# 2 Day Nuclear Stress Tests



## crhunt78 (Jan 12, 2012)

I am coding 2 day nuclear stress tests and am not sure I am coding them correctly, can someone please help?  I am using codes
78452 - because 2 (stress and resting) tests are being done
93015 - for the reading, supervision and testing
A9500 2 units - it is injected after the stress test and then again on the 2nd day for the resting part

Is this correct?  Should I at any point be using A9505?  I don't see that the drug is documented anywhere in the physician interpretation.

If the patient does not have a treadmill stress test done but has a drug induced stress test, I am using code J2785 4 units for the Lexiscan that was injected.

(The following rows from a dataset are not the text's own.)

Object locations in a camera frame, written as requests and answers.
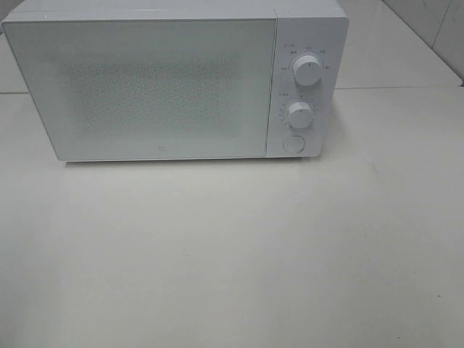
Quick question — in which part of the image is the white microwave door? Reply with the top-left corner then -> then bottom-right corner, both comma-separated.
4,20 -> 276,162

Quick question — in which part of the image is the upper white power knob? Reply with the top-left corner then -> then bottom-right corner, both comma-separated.
292,52 -> 323,86

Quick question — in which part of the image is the white timer knob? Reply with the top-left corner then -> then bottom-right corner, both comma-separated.
287,101 -> 314,129

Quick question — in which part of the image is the round white door button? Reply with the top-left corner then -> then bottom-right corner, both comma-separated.
283,136 -> 305,154

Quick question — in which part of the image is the white microwave oven body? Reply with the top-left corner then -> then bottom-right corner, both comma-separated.
1,1 -> 349,160

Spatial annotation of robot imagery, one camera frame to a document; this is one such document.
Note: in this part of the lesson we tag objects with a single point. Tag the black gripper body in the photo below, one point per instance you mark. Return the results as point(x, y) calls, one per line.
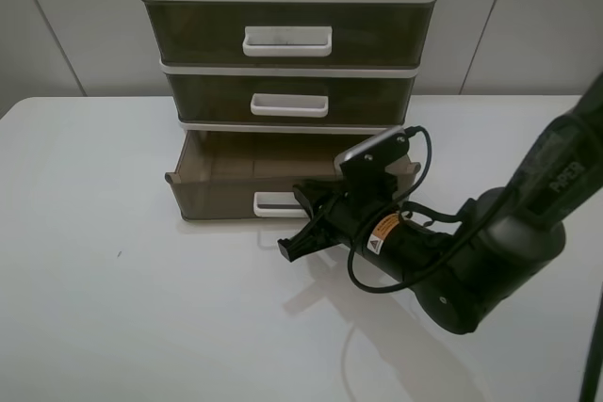
point(374, 230)

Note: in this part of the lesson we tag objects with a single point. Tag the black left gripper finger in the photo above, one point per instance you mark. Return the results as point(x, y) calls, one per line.
point(315, 236)

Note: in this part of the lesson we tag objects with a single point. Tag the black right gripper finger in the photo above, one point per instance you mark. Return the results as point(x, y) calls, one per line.
point(327, 197)

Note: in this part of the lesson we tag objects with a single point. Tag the dark translucent bottom drawer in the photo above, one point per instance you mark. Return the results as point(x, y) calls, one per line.
point(222, 175)

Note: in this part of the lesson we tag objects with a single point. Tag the dark translucent drawer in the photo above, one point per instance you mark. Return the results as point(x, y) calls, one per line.
point(222, 175)
point(278, 100)
point(365, 36)

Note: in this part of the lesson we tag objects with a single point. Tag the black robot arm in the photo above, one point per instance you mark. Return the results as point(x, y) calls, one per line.
point(460, 266)

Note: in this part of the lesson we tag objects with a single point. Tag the dark translucent middle drawer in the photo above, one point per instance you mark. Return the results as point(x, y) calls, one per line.
point(278, 100)

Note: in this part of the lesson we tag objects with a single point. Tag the dark translucent top drawer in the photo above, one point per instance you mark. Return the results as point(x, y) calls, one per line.
point(365, 36)

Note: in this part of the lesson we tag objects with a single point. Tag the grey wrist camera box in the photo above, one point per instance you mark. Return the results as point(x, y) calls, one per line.
point(382, 149)

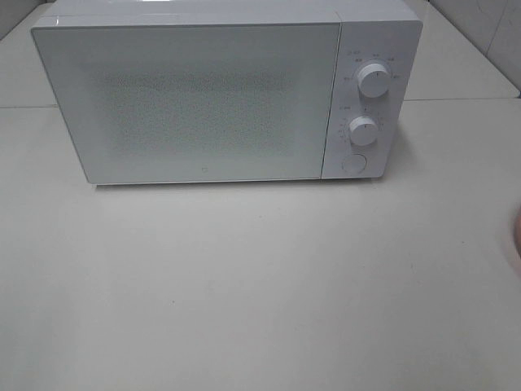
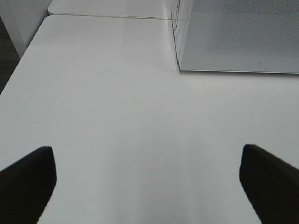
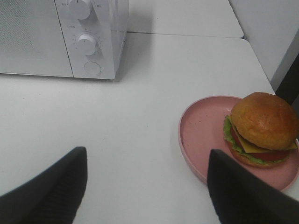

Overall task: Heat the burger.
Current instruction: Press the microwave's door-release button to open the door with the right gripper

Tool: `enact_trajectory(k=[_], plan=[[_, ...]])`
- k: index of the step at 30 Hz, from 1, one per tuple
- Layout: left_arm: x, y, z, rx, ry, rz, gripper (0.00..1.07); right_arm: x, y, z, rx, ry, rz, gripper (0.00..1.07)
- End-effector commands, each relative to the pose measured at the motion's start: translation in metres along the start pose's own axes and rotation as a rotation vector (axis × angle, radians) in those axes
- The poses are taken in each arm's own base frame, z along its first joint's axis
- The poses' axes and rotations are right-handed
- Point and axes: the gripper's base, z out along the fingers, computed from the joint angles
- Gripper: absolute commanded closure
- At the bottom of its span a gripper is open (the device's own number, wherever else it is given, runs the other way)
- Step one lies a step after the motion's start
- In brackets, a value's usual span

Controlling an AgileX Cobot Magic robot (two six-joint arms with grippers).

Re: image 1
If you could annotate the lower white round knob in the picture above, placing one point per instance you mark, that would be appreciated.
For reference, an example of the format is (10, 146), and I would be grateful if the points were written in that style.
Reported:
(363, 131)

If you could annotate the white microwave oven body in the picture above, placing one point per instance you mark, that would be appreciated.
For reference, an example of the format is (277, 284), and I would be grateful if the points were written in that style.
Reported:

Are these the correct codes?  Someone told me I should be using 78451 instead of 78452 but it looks like you only use that code if the patient has a stress test or a resting test, not both.  Any thoughts?  Help please!!


----------



## donnajrichmond (Jan 12, 2012)

If they had both stress and rest + SPECT then 78452 is correct.  If SPECT isn't mentioned, then 78454 instead. 
Is the stress test done on your own equipment (not at the hospital)?  If so, and the same doctor supervises, interprets and reports then 93015 is correct.  
Use the A code for the radiopharm that you used.  Did you do this with thallium or with sestamibi?  Don't code A9505 if thallium wasn't used.  
Use J2785 if Lexiscan is given (or other codes if adenosine, persantine, etc are used.)


----------



## Cyndi113 (Jan 12, 2012)

Yes, you are correct. If you don't see Thallium anywhere on the report, I would not code it. Make sure your MD is dictating how much Lexi is used.


----------



## crhunt78 (Jan 12, 2012)

Thanks so much!  This was my first time coding these and it looks like they have not been coded correctly in the past.  I was unable to find a code for Adenosine.  I used A9270 because the J-codes for Adenosine didn't seem to fit the scenario for the stress test.  What do you use for Adenosine?  I only had one case that the drug was used so it doesn't look like I will see it often.  Thanks again for your responses!!


----------



## heart123 (May 24, 2016)

A9500


----------